Restart the API and worker containers after editing .env, then verify the integration:
docker-compose logs api worker | grep -iE "z\.ai|glm"
For the full self-hosted setup (domains, security keys, database, webhooks, reverse proxy), follow the generic VM deployment guide and only swap the LLM block for the one above.

Choosing between the Coding Plan and pay-per-token

  • Pick the Coding Plan when you have a predictable team of reviewers and want a flat monthly cost.

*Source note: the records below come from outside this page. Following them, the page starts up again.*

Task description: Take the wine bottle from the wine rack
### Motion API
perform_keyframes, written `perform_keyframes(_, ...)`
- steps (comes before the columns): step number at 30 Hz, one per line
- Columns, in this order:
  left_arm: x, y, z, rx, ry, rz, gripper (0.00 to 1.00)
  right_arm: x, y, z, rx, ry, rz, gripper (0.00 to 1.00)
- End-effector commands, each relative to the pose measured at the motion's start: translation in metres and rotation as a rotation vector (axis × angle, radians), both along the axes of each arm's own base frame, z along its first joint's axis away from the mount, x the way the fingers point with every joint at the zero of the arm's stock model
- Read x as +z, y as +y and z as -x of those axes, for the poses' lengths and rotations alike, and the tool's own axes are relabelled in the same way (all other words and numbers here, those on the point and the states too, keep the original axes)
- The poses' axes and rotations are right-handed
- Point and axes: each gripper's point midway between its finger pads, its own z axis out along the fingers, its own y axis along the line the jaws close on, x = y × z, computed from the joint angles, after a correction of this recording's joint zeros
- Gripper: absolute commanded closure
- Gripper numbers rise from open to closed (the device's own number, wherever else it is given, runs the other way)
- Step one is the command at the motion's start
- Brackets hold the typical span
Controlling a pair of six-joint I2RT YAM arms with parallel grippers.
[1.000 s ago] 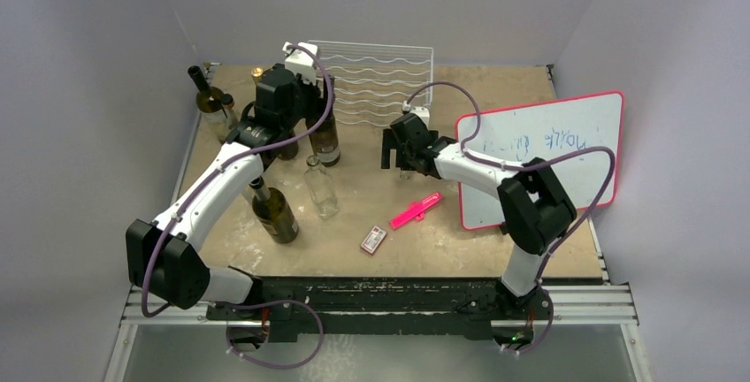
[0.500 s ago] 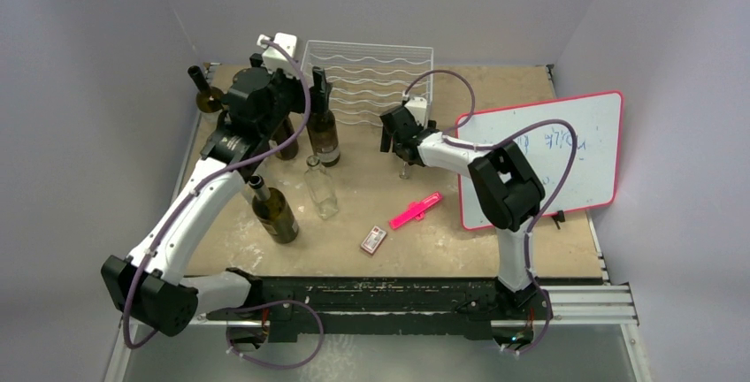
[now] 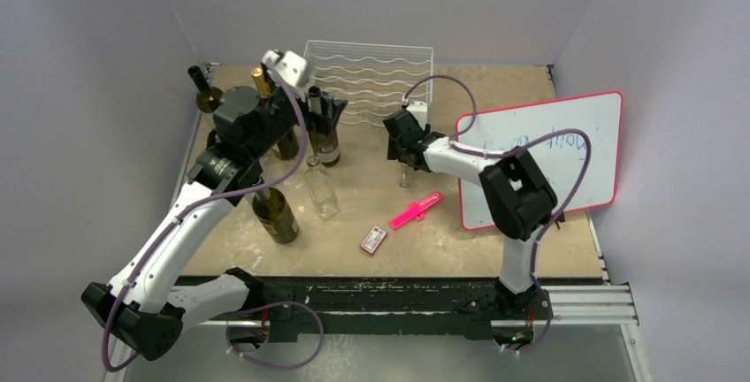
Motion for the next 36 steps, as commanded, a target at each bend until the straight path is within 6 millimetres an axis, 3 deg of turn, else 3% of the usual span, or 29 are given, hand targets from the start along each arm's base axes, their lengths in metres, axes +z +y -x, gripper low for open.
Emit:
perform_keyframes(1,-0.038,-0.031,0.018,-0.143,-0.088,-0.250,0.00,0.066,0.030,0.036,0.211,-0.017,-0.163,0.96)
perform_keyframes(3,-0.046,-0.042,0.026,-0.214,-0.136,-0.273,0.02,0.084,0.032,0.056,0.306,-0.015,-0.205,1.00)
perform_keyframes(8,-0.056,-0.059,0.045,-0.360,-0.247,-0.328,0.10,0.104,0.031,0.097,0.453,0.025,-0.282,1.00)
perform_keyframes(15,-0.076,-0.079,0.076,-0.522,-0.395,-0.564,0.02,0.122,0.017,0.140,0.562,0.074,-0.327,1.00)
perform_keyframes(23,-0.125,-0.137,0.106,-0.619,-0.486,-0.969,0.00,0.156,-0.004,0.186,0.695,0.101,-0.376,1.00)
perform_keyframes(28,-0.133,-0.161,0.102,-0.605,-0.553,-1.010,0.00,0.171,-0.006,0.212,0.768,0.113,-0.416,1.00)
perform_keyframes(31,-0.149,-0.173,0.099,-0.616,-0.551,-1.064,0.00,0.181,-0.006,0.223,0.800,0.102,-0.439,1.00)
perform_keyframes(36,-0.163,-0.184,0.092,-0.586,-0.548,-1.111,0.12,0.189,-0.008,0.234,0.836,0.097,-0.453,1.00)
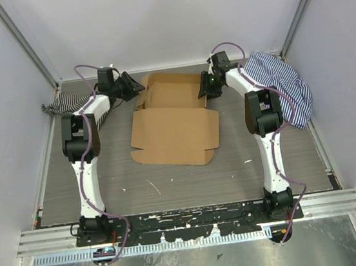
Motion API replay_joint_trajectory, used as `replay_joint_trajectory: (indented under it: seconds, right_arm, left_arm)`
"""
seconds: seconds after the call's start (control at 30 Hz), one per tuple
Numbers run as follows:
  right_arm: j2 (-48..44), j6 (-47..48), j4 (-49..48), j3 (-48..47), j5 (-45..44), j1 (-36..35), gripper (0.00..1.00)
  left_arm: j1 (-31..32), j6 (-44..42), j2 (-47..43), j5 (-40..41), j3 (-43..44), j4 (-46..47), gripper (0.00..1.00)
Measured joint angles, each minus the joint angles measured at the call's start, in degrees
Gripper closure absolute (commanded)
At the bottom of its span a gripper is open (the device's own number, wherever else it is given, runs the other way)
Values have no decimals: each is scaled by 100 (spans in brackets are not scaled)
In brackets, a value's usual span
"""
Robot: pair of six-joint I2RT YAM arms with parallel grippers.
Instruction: Fold the paper box
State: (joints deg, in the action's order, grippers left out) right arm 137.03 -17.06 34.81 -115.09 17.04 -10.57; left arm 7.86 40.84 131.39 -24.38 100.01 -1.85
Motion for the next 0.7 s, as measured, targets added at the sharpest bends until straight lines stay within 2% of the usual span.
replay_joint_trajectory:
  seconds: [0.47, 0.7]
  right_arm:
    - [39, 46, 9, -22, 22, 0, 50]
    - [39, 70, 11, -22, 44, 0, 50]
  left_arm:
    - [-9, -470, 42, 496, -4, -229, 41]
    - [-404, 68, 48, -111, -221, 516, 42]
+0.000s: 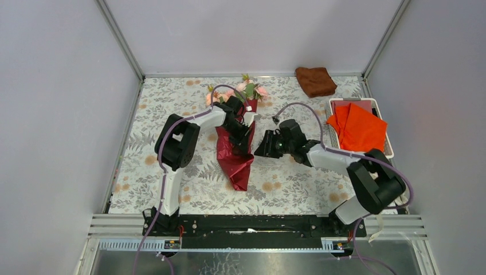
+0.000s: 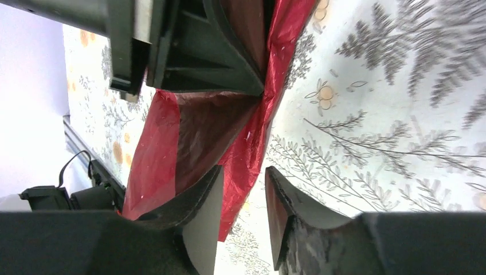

The 5-hour and weekly quotas translate to roughly 15–30× the subscription fee in equivalent API spend.
  • Pick pay-per-token when your traffic is bursty, when you need occasional access to the largest context windows, or when you want cost to scale linearly with PR volume.
  • Pair them: use the Coding Plan as Main and a Developer API key (or an entirely different provider) as Fallback to cover bursts that exhaust your subscription window.

Troubleshooting

  • Coding Plan keys only work on /api/coding/paas/v4. Developer API keys only work on /api/paas/v4/.
  • In the curated card, confirm the Plan selector matches the key type.
  • In manual mode, confirm the Base URL matches the key origin.
  • Lite and Pro Coding Plan tiers typically allow only 1 concurrent request. Kodus pre-fills this for you; raise it only on Max.
  • Lower Max concurrent requests in Advanced settings if you’re still hitting 429s.
  • Quotas are enforced on a 5-hour rolling window and a weekly window. Hitting one of them returns HTTP 429.
  • Check remaining quota in the Z.AI console.
  • Options: wait for the next window, upgrade to a higher tier, or have a Developer API key configured as Fallback to cover the gap.
  • Verify the model ID matches Z.AI’s catalog (glm-5.1, glm-5-turbo, glm-5, glm-4.5, glm-4.5-air).
  • The Coding Plan currently covers only the GLM family — non-GLM model names will be rejected.
  • Confirm your server can reach api.z.ai.
  • Check the API and worker logs for the exact upstream error.
  • If you are in a region with restricted outbound traffic, route requests through a reverse proxy your infra allows.